In Bangladesh secondary school is called high school from classes 8 to 10. After this the students sit for their Secondary School Certificate. They then take admission to 'college', which is the name for senior secondary consisting of classes 11 and 12. Apart from that, in the Cambridge system, standard 1 to standard 4 is the junior section, standard 5 to 7 are the junior secondary section and from standard 8 to 10 is the beginning of high school. Students sit for their O' level and A' Level Examinations before applying for Universities.
In Hong Kong the government provides a twelve-year compulsory education to students in the territory. Students are promoted to secondary schools after finishing their primary school education. Until the 2008-2009 school year secondary schools had seven grades (Form/Secondary 1-7), but starting from school year 2009–2010 the 3–3–4 scheme is in operation; Form 4–6 has become Senior Secondary 1–3, Form 7 has been eliminated, and universities provide four years of education instead of three.
In India, high school is a grade of education from Standards IX to X. Standards IX and X are also called Secondary School. Usually, students from ages 14 to 17 study in this section. These schools may be affiliated to national boards (like CBSE, ISC, and NIOS) or various state boards. Education is compulsory until age 14. Although most are stand-alone day schools, some popular schools are residential. Traditional second stage in formal education, typically beginning at ages 14–16 and ending at 16–18.
Secondary school in Malaysia is considered as high school. Students attend secondary school in the age of 13 and usually graduated on 17. There is an optional form(Form 6) for the Pre-University.
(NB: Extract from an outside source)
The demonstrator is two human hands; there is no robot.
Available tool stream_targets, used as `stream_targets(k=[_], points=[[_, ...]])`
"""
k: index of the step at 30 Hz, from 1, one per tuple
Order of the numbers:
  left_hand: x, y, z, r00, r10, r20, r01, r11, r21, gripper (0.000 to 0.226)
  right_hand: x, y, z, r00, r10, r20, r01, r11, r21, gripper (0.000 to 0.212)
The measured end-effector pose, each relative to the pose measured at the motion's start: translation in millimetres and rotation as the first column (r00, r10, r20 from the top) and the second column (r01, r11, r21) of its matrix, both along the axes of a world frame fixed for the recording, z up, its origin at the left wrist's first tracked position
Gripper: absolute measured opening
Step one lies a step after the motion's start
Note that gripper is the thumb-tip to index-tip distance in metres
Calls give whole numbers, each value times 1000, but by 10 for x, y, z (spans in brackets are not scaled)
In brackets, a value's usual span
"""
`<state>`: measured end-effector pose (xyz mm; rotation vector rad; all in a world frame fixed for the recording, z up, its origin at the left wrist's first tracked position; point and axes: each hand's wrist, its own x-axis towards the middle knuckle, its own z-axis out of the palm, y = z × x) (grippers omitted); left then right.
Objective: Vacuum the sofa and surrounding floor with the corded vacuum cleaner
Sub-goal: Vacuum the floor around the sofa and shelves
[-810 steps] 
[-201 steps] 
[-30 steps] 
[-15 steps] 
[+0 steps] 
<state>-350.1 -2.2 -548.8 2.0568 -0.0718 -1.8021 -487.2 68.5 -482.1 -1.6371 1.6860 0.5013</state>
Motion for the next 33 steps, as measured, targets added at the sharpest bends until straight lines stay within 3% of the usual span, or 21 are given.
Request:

|Form 6 / 6th Former(optional)||18-19|
The Form 1 until Form 3 students are lower secondary students, while Form 4 until Form 6 are upper secondary students. There are two major exams in the secondary school, firstly is PMR(Penilaian Menengah Rendah or Lower Secondary Assessment), although it is abolished now. for the 3rd Former and SPM(Sijil Pelajaran Malaysia or Malaysian Certificate of Education) for the 5th Former. The PMR consists eight compulsive subjects such as Malay Language, English Language, Mathematics, Science, History, Geography, Living Skills and Islamic Education(for Muslim students only). While for the SPM, there are six compulsive subjects; same like the subjects taken in PMR except Living Skills and Geography(those subjects are turn to be the elective subjects). There are six sections of elective subjects, such as;
- Social Science and Religion
- Information Technoloy
- Arts and Health
- Technical and Vocational
- Language and Literature
In Pakistan secondary school is called high school from classes 9 to 10. After successful completion the students receive Secondary School Certificate. They then take admission to the Junior college, which is the name for senior secondary consisting of classes 11 and 12.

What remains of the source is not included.